In terms of the poultry market, growth varies by region, he said.
“There was solid growth in the poultry segment in North America; in some other geographies, such as in Latin America, we saw weaker development. In certain markets, where we rely on distributors, you might see a little bit more quarterly fluctuation.”
The cycles are longer in the beef segment in North America, so it takes a while to get recovery in that market, he said.
In January 2016, Chr. Hansen acquired a US microbial technology developer, Nutritional Physiology Company (NPC), for $185m. Kansas based NPC’s portfolio included probiotics mainly focused on the feedlot and dairy cattle segments.
“In hindsight, perhaps, we didn’t buy at the right time during the cycle, and that affected, partly that acquisition, but also our animal health business. Sales are progressing better than they were a year ago but we are still seeing a little bit of softness in that particular segment. The case for making the acquisition, nevertheless, is still intact. We have been able to extract synergies to compensate. For example, one of the drivers for our increased silage sales was that new customer base.”
The market for microbial-based solutions for animal health is developing well, and that is due to the increased focus on reducing the use of antibiotics in livestock production, he said.

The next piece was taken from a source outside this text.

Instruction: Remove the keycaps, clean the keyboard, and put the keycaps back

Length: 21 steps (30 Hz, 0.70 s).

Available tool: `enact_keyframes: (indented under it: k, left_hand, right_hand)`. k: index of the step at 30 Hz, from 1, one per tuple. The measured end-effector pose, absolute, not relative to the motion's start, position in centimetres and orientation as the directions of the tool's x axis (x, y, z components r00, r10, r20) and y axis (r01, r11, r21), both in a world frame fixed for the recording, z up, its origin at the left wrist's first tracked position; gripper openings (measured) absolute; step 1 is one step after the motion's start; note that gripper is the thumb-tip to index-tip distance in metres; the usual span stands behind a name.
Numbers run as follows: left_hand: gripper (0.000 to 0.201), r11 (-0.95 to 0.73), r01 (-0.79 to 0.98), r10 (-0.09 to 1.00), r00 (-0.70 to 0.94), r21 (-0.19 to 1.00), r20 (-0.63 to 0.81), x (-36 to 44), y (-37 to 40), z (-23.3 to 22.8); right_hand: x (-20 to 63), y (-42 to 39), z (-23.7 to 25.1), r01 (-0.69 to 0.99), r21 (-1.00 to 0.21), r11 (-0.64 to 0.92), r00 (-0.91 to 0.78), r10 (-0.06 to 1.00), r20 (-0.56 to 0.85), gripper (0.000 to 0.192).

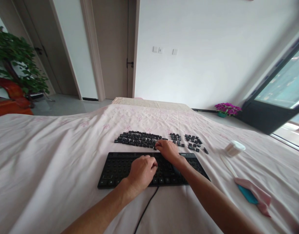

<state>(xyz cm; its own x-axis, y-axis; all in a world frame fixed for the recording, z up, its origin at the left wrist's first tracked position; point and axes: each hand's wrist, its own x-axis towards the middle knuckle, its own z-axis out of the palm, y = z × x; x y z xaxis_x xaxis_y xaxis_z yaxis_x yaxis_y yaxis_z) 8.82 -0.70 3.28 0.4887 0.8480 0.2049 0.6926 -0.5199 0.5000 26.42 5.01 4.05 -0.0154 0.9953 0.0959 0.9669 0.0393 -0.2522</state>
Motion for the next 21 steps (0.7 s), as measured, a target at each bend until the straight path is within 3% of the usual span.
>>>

“The percentage of chickens that has been reared entirely without antibiotics has increased a lot over the past two years - in North America we see it has moved from 10% to around 40% in that time.
“Poultry is the category that we had expected to see the fastest penetration of probiotics as replacement of antibiotics and that has definitely been the case. It also attracts more competitors given that it is a consolidated market and due to the fast production cycles. Those two factors go hand-in-hand.”
Looking ahead, the company expects increased penetration of other species categories in relation to the use of probiotics as substitutes for antibiotics.
“We fundamentally believe we need to find alternatives to antibiotics in livestock production. Probiotics are one of the best alternatives, and we are very optimistic about the long-term potential of this category.
“We have soft launched a new product for poultry, which is a combination of three different bacterial strains to address multiple challenges in one product. That will help us differentiate further in the market and drive sales growth going forward.
“We are also very focused on building that pipeline for further growth opportunities.”